23. The prosecution counsel, from the office of the 3rd respondent, who appeared in Kakamega CMCCRC No. 472 of 2020 and Kakamega CMC Misc. Criminal Case No. 61 of 2020, and made the concessions, that I have referred to above, was, no doubt, well aware of or alive to the position that I have stated above, about respecting court orders, and was, therefore, careful that prosecution of Kakamega CMCCRC No. 472 of 2020 did not violate the order in Eldoret ELC Misc. Application No. 9 of 2018. If the appellant cannot live with the order in Eldoret ELC Misc. Application No. 9 of 2018, then the option open to it is to move the court, in Eldoret ELC Misc. Application No. 9 of 2018, for review or setting aside or annulment or invalidation of that order, if good grounds or reasons exist for the same. I understand the appellant has an application pending, in Eldoret ELC Misc. Application No. 9 of 2018, for doing exactly that. It is my understanding that it was on account of the pendency of that application that the court, in Kakamega CMCCRC No. 472 of 2020 and Kakamega CMC Misc. Criminal Case No. 61 of 2020, made the orders that it did make, with the concurrence of the parties, on 9th April 2020, to await the final outcome of that application. The appellant should prosecute that application to its logical conclusion. The other option, available to the appellant, would be to challenge that order on appeal at the Court of Appeal. It should be made very clear, however, that conducting business as if the order in Eldoret ELC Misc. Application No. 9 of 2018 does not exist is not an option available to the appellant.
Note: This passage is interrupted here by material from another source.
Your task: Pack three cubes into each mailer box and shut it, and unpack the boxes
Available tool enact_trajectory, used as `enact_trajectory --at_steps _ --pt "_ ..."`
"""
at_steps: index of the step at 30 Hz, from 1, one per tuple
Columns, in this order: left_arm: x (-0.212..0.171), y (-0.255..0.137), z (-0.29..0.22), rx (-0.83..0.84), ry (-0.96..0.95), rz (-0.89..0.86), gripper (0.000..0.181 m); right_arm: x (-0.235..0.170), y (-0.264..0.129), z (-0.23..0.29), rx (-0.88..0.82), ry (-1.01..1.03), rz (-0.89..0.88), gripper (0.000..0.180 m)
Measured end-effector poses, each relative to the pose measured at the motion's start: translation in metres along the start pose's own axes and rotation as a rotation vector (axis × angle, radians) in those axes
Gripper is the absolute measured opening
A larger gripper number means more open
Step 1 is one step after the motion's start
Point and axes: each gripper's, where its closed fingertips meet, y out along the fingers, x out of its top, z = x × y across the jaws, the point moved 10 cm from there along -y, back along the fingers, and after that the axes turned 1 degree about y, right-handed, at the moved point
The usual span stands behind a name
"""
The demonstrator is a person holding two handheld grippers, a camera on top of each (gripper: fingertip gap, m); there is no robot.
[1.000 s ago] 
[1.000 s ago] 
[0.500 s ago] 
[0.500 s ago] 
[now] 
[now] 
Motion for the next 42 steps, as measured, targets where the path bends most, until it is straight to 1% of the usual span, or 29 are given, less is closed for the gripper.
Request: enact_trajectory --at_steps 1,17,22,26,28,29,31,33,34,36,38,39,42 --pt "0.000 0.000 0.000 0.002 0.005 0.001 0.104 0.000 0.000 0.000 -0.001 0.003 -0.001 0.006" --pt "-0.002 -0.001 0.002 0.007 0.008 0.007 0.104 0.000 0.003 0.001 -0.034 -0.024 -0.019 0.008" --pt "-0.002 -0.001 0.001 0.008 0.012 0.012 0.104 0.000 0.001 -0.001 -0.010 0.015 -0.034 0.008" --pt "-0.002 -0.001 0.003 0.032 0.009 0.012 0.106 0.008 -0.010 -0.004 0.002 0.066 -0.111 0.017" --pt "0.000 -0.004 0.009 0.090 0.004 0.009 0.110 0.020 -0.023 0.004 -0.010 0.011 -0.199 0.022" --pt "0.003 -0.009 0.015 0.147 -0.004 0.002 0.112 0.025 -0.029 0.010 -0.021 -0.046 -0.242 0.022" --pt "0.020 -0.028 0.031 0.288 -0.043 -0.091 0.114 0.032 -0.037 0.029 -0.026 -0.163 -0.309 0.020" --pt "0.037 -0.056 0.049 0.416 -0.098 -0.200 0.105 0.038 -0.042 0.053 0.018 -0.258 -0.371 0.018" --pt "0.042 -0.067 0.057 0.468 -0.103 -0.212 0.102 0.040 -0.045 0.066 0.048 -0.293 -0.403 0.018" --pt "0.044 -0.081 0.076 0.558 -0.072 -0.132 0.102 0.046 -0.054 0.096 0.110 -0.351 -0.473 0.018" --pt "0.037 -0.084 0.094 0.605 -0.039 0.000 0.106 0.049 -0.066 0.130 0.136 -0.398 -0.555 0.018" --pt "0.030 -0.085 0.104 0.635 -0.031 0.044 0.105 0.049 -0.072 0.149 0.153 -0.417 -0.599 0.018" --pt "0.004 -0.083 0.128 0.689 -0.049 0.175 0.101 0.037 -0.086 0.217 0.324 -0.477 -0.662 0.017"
24. The 1st respondent has raised issue with respect to the competence of the instant appeal. The matter for me to determine now is the Motion for conservatory orders. I shall confine myself to just that. The issue as to the competence, or otherwise, of the appeal is a matter that I shall leave for canvassing at the hearing of the main appeal.
25. In the end, I find that there is no merit in the Motion, dated 15th April 2020. I, accordingly, dismiss the said Motion, and discharge the interim orders that were granted on 16th April 2020. It is so ordered.
DELIVERED, DATED AND SIGNED IN OPEN COURT AT KAKAMEGA THIS 12TH DAY OF JUNE, 2020
W. MUSYOKA
JUDGE
ORDER
In view of the declaration of measures restricting court operations due to the COVID-19 pandemic, and in light of the directions issued by His Lordship, the Chief Justice, on 15th March 2020, this ruling/judgment has been delivered to the parties online with their consent. They have waived compliance with Order 21 rule 1 of the Civil Procedure Rules, which requires that all judgments and rulings be pronounced in open court. In permitting this course, this court has been guided by Article 159 (2) (d) of the Constitution which requires the court to eschew technicalities in delivering justice, the right of access to justice guaranteed to every person under Article 48 of the Constitution and the provisions of Section 18 of the Civil Procedure Act, Cap 21, Laws of Kenya, which impose on this court the duty to use, inter alia, suitable technology to enhance the overriding objective, which is to facilitate just, expeditious, proportionate and affordable resolution of civil disputes.